The Blind Watchmaker (12 page)

I set about trying to ‘find’ them again. They had evolved once, so it seemed that it must be possible to evolve them again. Like the lost chord, they haunted me. I wandered through Biomorph Land, moving through an endless landscape of strange creatures and things, but I couldn’t find my insects. I knew that they must be lurking there somewhere. I knew the genes from which the original evolution had started. I had a picture of my insects’ bodies. I even had a picture of the evolutionary sequence of bodies leading up to my insects by slow degrees from a dot ancestor. But I didn’t know their genetic formula.

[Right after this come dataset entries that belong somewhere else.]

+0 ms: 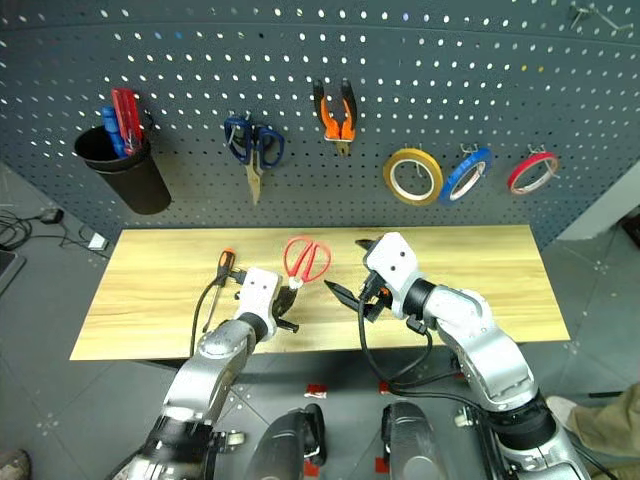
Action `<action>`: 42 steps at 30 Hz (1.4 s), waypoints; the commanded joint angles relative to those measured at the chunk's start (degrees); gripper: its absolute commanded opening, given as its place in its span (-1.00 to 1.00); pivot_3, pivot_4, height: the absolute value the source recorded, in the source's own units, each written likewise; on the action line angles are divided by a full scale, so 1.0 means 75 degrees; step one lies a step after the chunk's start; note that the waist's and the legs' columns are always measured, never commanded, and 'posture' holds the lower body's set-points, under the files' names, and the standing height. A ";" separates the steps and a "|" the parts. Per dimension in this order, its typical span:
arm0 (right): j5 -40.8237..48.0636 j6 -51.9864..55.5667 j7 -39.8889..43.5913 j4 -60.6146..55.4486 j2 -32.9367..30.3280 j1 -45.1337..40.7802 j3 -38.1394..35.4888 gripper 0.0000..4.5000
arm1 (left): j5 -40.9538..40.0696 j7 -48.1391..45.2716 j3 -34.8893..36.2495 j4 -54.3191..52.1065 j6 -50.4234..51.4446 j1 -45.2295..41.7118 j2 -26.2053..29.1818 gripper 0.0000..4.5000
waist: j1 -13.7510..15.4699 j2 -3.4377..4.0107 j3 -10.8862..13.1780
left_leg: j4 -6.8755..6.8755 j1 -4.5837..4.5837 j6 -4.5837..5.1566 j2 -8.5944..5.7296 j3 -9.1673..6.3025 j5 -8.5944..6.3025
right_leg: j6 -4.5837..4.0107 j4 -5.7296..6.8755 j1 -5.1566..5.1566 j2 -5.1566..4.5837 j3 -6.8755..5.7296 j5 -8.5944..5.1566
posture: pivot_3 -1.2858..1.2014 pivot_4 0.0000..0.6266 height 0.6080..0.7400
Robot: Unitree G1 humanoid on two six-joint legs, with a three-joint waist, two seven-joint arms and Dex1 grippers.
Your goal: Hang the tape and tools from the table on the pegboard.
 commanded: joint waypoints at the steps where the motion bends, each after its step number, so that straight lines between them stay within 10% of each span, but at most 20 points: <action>1: -0.0102 -0.0663 0.0044 -0.0567 0.0007 0.0087 -0.0017 1.00 | 0.0857 0.0592 0.0213 -0.1622 -0.0953 0.0481 0.0171 -0.87 | -0.0014 0.0001 -0.0001 | -0.0001 0.0000 0.0002 -0.0001 0.0000 -0.0002 | 0.0000 0.0000 0.0000 0.0000 0.0002 0.0000 | -0.16 -0.23 1.00; 11: -0.0389 -0.1199 -0.0188 -0.0015 0.0134 -0.0048 -0.0346 1.00 | 0.1496 0.0985 0.0988 -0.2682 -0.0816 0.0411 0.0172 -0.87 | -0.0018 0.0001 -0.0001 | 0.0005 0.0001 0.0035 0.0000 -0.0005 -0.0016 | 0.0000 0.0005 0.0001 0.0004 -0.0005 0.0001 | -0.14 -0.25 1.00; 27: -0.0306 -0.1163 -0.0455 0.0821 0.1014 -0.1272 -0.0440 1.00 | 0.1022 0.0887 0.1101 0.1015 -0.0689 -0.2150 -0.0043 -0.87 | -0.0021 -0.0001 0.0000 | 0.0010 -0.0001 0.0011 -0.0002 -0.0002 0.0000 | -0.0002 0.0007 0.0002 0.0004 -0.0011 0.0003 | -0.16 -0.23 1.00; 39: -0.0295 0.0219 -0.0799 0.0435 0.1387 -0.0975 0.0054 1.00 | -0.0697 0.0204 0.1963 0.1486 0.1645 -0.1317 -0.0599 0.81 | -0.0063 -0.0002 0.0003 | 0.0011 0.0002 0.0005 0.0002 0.0003 0.0003 | -0.0003 0.0007 0.0002 0.0004 -0.0003 0.0003 | -0.16 -0.17 1.00; 42: -0.0103 0.1825 -0.1157 0.0194 0.1661 -0.1063 0.0140 1.00 | -0.1219 0.0236 0.2737 0.1568 0.1979 -0.1337 -0.0390 0.81 | -0.0045 -0.0003 0.0004 | 0.0012 0.0001 0.0005 0.0004 -0.0004 0.0003 | -0.0003 0.0015 0.0001 0.0004 -0.0009 0.0003 | -0.16 -0.14 1.00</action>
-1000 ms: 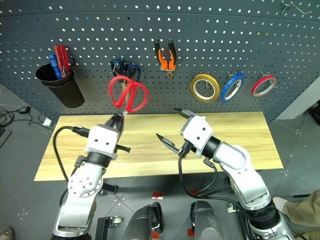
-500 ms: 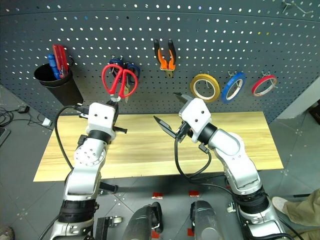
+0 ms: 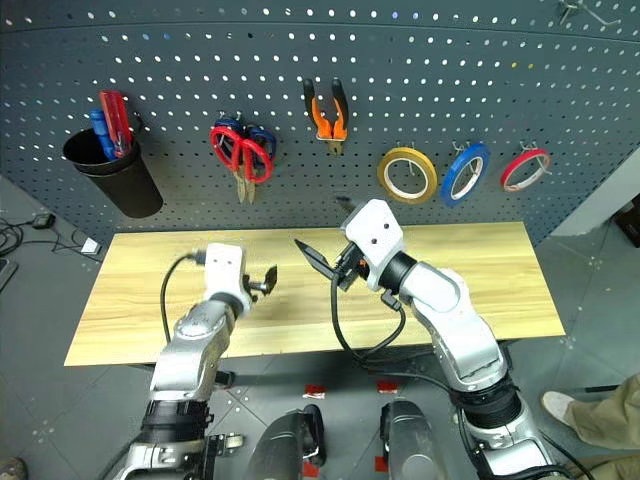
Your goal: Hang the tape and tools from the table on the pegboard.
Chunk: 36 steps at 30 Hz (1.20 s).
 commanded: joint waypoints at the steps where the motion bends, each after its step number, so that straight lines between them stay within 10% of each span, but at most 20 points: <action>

You might think that it would have been easy enough to reconstruct the evolutionary pathway, but it wasn’t. The reason, which I shall come back to, is the astronomical number of
possible
biomorphs that a sufficiently long evolutionary pathway can offer, even when there are only nine genes varying. Several times on my pilgrimage through Biomorph Land I seemed to come close to a precursor of my insects, but, then, in spite of my best efforts as a selecting agent, evolution went off on what proved to be a false trail. Eventually, during my evolutionary wanderings through Biomorph Land - the sense of triumph was scarcely less than on the first occasion - I finally cornered them again. I didn’t know (still don’t) if these insects were exactly the same as my original, ‘lost chords of Zarathustra’ insects, or whether they were superficially ‘convergent’ (see next chapter), but it was good enough. This time there was no mistake: I wrote down the genetic formula, and now I can ‘evolve’ insects whenever I want.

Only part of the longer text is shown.